Your goal: Reproduce the records below exactly as they appear.

(Collected data entries)
==============================

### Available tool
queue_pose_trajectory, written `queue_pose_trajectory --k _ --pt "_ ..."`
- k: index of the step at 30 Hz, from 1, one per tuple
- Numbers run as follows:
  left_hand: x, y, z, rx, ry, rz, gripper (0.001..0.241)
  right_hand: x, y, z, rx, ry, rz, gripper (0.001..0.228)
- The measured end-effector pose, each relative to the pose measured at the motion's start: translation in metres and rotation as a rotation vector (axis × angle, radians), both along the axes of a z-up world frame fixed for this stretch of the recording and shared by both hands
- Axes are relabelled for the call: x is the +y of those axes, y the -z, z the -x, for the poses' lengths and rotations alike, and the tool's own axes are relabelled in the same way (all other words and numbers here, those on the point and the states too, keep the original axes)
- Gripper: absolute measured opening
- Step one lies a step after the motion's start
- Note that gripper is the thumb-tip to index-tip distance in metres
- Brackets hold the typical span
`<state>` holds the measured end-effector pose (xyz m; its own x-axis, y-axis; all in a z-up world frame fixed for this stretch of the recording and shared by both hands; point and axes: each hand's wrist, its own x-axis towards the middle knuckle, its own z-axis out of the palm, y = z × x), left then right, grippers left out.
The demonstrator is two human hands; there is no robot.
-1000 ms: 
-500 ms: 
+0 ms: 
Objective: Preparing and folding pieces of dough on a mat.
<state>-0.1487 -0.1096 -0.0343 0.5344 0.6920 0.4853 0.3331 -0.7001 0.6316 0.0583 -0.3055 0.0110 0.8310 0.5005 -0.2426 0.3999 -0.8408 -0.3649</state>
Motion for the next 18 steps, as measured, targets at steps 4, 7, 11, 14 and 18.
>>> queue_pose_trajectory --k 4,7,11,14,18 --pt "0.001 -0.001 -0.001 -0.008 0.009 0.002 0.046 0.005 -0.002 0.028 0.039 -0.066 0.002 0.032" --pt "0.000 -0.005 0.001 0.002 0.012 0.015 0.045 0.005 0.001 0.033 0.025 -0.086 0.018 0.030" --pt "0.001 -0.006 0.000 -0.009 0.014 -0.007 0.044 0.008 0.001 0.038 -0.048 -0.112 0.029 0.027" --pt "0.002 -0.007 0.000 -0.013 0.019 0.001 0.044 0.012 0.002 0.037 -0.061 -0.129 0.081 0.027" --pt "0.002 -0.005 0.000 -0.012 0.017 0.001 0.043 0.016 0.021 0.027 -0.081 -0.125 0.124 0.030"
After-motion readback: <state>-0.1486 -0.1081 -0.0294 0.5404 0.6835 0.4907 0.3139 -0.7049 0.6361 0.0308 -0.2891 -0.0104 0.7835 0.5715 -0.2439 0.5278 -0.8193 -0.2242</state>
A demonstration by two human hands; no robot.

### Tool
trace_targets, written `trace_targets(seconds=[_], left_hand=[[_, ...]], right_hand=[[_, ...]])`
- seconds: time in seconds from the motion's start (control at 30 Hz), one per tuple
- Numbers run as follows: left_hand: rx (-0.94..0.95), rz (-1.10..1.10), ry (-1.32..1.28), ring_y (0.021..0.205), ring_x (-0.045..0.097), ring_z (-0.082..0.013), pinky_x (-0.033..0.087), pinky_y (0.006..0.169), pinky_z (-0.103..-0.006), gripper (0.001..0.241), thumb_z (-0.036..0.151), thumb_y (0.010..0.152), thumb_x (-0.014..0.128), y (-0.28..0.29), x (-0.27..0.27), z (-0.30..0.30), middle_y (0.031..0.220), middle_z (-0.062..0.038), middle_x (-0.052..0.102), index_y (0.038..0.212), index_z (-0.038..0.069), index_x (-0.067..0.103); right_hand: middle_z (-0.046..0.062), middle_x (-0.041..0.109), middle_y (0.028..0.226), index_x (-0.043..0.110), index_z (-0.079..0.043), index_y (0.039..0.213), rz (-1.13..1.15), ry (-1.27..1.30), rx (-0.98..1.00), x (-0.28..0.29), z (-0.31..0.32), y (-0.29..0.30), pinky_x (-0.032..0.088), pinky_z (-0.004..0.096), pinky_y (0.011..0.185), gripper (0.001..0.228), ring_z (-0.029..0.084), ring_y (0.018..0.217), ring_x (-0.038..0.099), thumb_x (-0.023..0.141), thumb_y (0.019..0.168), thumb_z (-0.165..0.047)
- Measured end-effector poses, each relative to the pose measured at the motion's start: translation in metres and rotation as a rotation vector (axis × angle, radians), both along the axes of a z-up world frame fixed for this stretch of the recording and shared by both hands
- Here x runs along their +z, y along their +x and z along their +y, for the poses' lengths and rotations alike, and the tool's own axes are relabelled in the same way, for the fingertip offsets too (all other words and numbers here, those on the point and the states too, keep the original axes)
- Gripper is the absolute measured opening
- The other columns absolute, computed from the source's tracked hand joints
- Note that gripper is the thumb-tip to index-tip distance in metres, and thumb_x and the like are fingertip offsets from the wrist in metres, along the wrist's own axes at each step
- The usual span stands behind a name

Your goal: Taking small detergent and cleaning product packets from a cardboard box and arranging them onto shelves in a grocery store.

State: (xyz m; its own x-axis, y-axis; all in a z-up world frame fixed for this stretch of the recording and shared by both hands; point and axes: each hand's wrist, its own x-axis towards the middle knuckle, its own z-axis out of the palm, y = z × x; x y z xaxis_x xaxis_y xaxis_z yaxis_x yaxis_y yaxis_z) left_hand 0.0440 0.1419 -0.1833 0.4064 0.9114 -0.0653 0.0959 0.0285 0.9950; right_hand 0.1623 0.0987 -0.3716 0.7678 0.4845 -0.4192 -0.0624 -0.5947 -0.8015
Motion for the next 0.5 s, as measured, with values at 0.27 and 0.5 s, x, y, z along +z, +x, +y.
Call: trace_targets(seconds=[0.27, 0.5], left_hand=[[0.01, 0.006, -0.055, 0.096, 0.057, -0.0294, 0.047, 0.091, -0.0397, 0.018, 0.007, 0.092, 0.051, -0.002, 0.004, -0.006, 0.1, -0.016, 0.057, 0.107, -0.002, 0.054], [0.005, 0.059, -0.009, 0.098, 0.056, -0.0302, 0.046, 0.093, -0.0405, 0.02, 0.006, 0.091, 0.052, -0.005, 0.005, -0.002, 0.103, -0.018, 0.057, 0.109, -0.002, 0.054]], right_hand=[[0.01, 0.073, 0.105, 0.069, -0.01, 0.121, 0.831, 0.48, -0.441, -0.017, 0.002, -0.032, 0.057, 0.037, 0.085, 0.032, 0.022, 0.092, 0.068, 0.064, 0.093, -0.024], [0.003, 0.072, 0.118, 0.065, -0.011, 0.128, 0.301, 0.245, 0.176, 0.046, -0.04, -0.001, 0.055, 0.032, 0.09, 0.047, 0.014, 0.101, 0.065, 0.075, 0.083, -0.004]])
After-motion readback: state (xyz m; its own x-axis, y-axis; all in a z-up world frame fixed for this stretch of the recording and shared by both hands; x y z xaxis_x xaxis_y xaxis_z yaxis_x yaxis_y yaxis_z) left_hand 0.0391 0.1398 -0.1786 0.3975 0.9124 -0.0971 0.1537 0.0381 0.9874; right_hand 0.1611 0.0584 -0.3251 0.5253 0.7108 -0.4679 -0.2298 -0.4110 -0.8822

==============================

Solution to the exercise:
### Available tool
queue_pose_trajectory, written `queue_pose_trajectory --k _ --pt "_ ..."`
- k: index of the step at 30 Hz, from 1, one per tuple
- Numbers run as follows:
  left_hand: x, y, z, rx, ry, rz, gripper (0.001..0.241)
  right_hand: x, y, z, rx, ry, rz, gripper (0.001..0.228)
- The measured end-effector pose, each relative to the pose measured at the motion's start: translation in metres and rotation as a rotation vector (axis × angle, radians), both along the axes of a z-up world frame fixed for this stretch of the recording and shared by both hands
- Axes are relabelled for the call: x is the +y of those axes, y the -z, z the -x, for the poses' lengths and rotations alike, and the tool's own axes are relabelled in the same way (all other words and numbers here, those on the point and the states too, keep the original axes)
- Gripper: absolute measured opening
- Step one lies a step after the motion's start
- Note that gripper is the thumb-tip to index-tip distance in metres
- Brackets hold the typical span
`<state>` holds the measured end-effector pose (xyz m; its own x-axis, y-axis; all in a z-up world frame fixed for this stretch of the recording and shared by both hands; point and axes: each hand's wrist, its own x-axis towards the middle knuckle, its own z-axis out of the palm, y = z × x), left then right, grippers left out.
The demonstrator is two human hands; there is no robot.
-1000 ms: 
-500 ms: 
+0 ms: 
Objective: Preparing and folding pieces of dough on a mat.
<state>-0.1487 -0.1096 -0.0343 0.5344 0.6920 0.4853 0.3331 -0.7001 0.6316 0.0583 -0.3055 0.0110 0.8310 0.5005 -0.2426 0.3999 -0.8408 -0.3649</state>
Motion for the next 18 steps, as measured, targets at steps 4, 7, 11, 14 and 18.
>>> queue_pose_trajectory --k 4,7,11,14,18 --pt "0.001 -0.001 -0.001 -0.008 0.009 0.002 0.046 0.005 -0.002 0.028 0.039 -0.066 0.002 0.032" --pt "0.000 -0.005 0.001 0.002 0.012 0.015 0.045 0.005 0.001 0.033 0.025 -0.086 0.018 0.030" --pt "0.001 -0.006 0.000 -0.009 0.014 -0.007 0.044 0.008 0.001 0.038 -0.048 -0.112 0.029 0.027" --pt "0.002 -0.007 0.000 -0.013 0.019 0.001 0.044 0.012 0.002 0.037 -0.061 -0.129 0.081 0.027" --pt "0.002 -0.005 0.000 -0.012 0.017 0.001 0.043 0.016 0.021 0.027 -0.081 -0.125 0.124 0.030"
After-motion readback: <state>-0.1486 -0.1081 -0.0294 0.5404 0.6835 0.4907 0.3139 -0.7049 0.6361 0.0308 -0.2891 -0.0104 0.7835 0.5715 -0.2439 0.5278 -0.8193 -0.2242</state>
A demonstration by two human hands; no robot.

### Tool
trace_targets, written `trace_targets(seconds=[_], left_hand=[[_, ...]], right_hand=[[_, ...]])`
- seconds: time in seconds from the motion's start (control at 30 Hz), one per tuple
- Numbers run as follows: left_hand: rx (-0.94..0.95), rz (-1.10..1.10), ry (-1.32..1.28), ring_y (0.021..0.205), ring_x (-0.045..0.097), ring_z (-0.082..0.013), pinky_x (-0.033..0.087), pinky_y (0.006..0.169), pinky_z (-0.103..-0.006), gripper (0.001..0.241), thumb_z (-0.036..0.151), thumb_y (0.010..0.152), thumb_x (-0.014..0.128), y (-0.28..0.29), x (-0.27..0.27), z (-0.30..0.30), middle_y (0.031..0.220), middle_z (-0.062..0.038), middle_x (-0.052..0.102), index_y (0.038..0.212), index_z (-0.038..0.069), index_x (-0.067..0.103); right_hand: middle_z (-0.046..0.062), middle_x (-0.041..0.109), middle_y (0.028..0.226), index_x (-0.043..0.110), index_z (-0.079..0.043), index_y (0.039..0.213), rz (-1.13..1.15), ry (-1.27..1.30), rx (-0.98..1.00), x (-0.28..0.29), z (-0.31..0.32), y (-0.29..0.30), pinky_x (-0.032..0.088), pinky_z (-0.004..0.096), pinky_y (0.011..0.185), gripper (0.001..0.228), ring_z (-0.029..0.084), ring_y (0.018..0.217), ring_x (-0.038..0.099), thumb_x (-0.023..0.141), thumb_y (0.019..0.168), thumb_z (-0.165..0.047)
- Measured end-effector poses, each relative to the pose measured at the motion's start: translation in metres and rotation as a rotation vector (axis × angle, radians), both along the axes of a z-up world frame fixed for this stretch of the recording and shared by both hands
- Here x runs along their +z, y along their +x and z along their +y, for the poses' lengths and rotations alike, and the tool's own axes are relabelled in the same way, for the fingertip offsets too (all other words and numbers here, those on the point and the states too, keep the original axes)
- Gripper is the absolute measured opening
- The other columns absolute, computed from the source's tracked hand joints
- Note that gripper is the thumb-tip to index-tip distance in metres, and thumb_x and the like are fingertip offsets from the wrist in metres, along the wrist's own axes at each step
- The usual span stands behind a name

Your goal: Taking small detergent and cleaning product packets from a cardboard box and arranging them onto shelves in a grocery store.

State: (xyz m; its own x-axis, y-axis; all in a z-up world frame fixed for this stretch of the recording and shared by both hands; point and axes: each hand's wrist, its own x-axis towards the middle knuckle, its own z-axis out of the palm, y = z × x; x y z xaxis_x xaxis_y xaxis_z yaxis_x yaxis_y yaxis_z) left_hand 0.0440 0.1419 -0.1833 0.4064 0.9114 -0.0653 0.0959 0.0285 0.9950; right_hand 0.1623 0.0987 -0.3716 0.7678 0.4845 -0.4192 -0.0624 -0.5947 -0.8015
Motion for the next 0.5 s, as measured, with values at 0.27 and 0.5 s, x, y, z along +z, +x, +y.
Call: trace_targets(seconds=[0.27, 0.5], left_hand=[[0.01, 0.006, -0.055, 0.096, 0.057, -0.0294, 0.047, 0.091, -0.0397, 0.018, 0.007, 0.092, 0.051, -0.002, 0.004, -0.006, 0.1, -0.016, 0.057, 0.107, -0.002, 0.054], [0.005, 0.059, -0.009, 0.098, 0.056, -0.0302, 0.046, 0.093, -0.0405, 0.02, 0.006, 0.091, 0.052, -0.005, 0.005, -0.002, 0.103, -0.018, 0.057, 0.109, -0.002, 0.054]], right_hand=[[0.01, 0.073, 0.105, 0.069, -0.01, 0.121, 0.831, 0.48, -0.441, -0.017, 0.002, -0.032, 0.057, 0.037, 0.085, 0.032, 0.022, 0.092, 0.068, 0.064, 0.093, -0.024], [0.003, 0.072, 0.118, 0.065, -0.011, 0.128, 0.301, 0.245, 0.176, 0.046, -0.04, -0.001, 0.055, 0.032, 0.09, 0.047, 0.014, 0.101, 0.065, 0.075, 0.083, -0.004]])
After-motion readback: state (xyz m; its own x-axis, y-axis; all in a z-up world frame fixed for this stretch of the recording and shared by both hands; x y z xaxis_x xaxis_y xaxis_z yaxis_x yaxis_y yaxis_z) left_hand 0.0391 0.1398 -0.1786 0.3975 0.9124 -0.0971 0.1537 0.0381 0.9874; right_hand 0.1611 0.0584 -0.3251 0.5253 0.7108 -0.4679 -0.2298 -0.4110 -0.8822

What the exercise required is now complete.